Les réseaux de contrebande sont également en plein essor. Le cacao est souvent volé, décabossé et revendu via des circuits illégaux vers l’Ouganda voisin. « S’il n’y avait pas de cacao en abondance à Beni, la guerre aurait déjà pris fin », affirme Judith Kahindo. Ces activités de contrebande alimentent des réseaux criminels transfrontaliers qui profitent de l’insécurité pour exploiter les ressources naturelles du pays.

Problèmes liés à la certification bio et l’exportation

La production de cacao à Beni, réalisée selon des méthodes traditionnelles, pourrait offrir un cacao biologique de qualité. Cependant, les violences qui ravagent la région menacent cette certification. L’Union Européenne a récemment mis en garde contre la reconnaissance du label biologique des produits locaux, en raison des difficultés rencontrées par les organismes de certification pour déployer leurs inspecteurs sur le terrain.

L’Office national des produits agricoles du Congo (ONAPAC), responsable de certifier les produits agricoles destinés à l’exportation, travaille activement à garantir la traçabilité des produits. Cependant, le cacao est souvent écoulé sous de fausses étiquettes, notamment en provenance d’Ouganda. Les acheteurs ougandais, armés de leur pouvoir d’achat, imposent leurs prix et exportent les fèves de cacao sous un label ougandais, nuisant ainsi à l’économie congolaise.
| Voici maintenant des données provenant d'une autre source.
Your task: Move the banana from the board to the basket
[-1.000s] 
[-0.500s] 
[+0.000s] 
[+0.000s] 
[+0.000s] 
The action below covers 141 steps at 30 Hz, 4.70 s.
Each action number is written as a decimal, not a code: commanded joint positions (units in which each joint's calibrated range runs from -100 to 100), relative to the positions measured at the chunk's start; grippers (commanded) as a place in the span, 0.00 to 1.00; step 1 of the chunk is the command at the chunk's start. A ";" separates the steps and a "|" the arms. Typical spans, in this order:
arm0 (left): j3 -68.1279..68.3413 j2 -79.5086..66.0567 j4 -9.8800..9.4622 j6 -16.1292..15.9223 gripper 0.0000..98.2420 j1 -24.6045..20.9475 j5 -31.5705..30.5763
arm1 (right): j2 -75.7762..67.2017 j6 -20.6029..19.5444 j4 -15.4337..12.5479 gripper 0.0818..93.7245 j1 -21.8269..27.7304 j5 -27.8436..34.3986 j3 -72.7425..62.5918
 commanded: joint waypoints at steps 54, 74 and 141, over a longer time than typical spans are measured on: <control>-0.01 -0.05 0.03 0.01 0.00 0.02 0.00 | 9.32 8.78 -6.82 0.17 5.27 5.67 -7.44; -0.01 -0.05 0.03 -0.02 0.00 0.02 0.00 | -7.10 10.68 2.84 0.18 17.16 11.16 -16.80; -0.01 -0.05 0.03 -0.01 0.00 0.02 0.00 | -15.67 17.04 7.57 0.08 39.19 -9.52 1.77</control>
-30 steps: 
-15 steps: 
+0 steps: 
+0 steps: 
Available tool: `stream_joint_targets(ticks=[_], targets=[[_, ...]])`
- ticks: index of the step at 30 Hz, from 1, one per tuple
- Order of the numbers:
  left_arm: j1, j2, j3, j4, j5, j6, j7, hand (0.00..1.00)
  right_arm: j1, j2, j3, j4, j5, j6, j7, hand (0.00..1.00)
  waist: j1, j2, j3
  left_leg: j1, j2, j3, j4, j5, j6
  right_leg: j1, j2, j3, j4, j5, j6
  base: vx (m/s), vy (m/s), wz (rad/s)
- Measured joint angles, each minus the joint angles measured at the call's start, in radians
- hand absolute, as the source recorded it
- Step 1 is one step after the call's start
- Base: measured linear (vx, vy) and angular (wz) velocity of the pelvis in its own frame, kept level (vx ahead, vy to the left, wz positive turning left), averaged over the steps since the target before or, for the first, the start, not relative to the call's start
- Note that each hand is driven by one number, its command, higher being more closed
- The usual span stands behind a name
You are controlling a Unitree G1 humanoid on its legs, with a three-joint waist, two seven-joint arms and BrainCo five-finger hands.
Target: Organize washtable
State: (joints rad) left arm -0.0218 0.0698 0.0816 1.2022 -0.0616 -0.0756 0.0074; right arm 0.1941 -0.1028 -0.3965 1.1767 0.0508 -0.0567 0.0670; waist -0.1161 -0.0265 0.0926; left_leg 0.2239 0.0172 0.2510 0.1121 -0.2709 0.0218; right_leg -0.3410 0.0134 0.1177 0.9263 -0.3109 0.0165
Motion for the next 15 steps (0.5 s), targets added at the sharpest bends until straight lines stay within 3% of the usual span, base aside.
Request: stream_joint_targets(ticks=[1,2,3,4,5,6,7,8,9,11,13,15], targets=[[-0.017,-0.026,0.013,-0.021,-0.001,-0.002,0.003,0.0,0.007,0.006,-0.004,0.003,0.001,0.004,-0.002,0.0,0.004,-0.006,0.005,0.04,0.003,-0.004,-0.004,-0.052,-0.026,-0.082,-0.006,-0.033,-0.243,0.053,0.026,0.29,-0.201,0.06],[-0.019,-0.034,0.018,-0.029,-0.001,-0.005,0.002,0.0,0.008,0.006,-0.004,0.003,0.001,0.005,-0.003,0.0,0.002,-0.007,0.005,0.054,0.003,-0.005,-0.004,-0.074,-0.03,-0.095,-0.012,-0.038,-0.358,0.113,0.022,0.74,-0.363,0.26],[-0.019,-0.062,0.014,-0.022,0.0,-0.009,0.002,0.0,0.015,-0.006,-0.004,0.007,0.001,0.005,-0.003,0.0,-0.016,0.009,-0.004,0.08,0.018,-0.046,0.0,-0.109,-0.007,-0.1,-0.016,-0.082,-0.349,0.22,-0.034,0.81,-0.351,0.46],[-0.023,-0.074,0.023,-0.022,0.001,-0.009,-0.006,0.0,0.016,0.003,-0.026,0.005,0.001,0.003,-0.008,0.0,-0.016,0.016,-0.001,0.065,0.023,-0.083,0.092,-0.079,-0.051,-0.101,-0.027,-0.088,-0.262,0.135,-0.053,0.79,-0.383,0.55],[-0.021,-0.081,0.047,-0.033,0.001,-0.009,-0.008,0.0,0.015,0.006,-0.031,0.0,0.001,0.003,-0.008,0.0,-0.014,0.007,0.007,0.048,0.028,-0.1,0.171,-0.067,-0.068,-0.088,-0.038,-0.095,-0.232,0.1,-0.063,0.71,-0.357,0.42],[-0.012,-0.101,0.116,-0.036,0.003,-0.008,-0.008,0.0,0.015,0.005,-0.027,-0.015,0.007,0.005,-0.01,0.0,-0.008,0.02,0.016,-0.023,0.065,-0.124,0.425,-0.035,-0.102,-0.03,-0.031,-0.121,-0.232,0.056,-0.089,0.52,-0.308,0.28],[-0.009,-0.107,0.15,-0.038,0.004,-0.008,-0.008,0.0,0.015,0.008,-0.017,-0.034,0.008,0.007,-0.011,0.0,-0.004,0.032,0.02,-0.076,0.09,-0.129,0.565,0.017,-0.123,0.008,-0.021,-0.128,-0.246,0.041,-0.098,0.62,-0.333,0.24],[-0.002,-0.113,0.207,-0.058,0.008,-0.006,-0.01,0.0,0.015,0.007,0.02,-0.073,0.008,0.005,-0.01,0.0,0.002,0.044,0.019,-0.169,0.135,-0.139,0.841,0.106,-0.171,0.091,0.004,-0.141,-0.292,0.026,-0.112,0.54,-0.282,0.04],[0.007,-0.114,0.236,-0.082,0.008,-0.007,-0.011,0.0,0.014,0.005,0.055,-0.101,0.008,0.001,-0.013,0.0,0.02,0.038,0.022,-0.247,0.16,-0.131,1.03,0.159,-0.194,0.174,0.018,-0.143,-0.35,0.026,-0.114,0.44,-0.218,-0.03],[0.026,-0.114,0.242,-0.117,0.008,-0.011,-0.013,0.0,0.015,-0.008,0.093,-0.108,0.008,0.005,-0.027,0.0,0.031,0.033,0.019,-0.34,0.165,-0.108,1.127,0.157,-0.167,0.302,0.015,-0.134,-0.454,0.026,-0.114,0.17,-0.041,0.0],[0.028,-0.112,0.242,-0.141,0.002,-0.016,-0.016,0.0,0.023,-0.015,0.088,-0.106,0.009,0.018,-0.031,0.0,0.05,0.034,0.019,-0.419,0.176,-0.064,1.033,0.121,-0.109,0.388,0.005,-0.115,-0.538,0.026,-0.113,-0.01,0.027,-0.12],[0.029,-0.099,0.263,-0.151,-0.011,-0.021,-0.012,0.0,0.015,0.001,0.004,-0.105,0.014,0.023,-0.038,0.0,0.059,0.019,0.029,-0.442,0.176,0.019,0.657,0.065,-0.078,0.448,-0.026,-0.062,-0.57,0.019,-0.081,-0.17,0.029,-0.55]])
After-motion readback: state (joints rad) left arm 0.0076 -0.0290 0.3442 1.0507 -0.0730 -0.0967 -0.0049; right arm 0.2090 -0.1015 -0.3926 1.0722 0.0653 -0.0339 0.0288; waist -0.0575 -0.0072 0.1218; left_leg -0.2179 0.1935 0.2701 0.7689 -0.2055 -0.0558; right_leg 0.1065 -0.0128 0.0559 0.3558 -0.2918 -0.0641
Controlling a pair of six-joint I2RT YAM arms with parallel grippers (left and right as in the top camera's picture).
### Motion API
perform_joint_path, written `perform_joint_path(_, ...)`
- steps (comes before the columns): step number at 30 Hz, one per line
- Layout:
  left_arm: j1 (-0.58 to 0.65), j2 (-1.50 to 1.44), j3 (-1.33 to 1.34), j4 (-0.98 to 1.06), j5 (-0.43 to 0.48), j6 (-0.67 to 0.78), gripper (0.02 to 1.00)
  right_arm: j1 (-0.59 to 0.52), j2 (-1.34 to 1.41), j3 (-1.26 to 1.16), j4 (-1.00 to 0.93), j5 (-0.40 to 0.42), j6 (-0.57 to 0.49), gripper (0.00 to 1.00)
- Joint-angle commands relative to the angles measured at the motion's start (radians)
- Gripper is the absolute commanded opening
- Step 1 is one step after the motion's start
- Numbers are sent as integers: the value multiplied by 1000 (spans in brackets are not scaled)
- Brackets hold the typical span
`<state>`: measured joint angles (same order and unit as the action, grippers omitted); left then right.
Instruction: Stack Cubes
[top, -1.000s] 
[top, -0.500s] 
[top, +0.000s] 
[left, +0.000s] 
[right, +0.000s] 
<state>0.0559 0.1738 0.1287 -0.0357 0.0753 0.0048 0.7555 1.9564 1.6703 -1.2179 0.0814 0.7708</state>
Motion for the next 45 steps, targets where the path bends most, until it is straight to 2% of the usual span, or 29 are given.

L’instabilité persistante dans la région de Beni complique la situation, rendant difficile le contrôle des produits agricoles qui transitent vers l’étranger. « Les acheteurs ougandais déstabilisent le secteur, ils viennent avec de l’argent liquide et imposent leur prix », déplore la directrice de l’Onapac à Beni.

En dépit de ces obstacles, le cacao congolais reste une ressource essentielle pour la région, mais sa production, son exportation et son potentiel de certification biologique sont constamment mis en péril par les violences et la corruption qui gangrènent la région.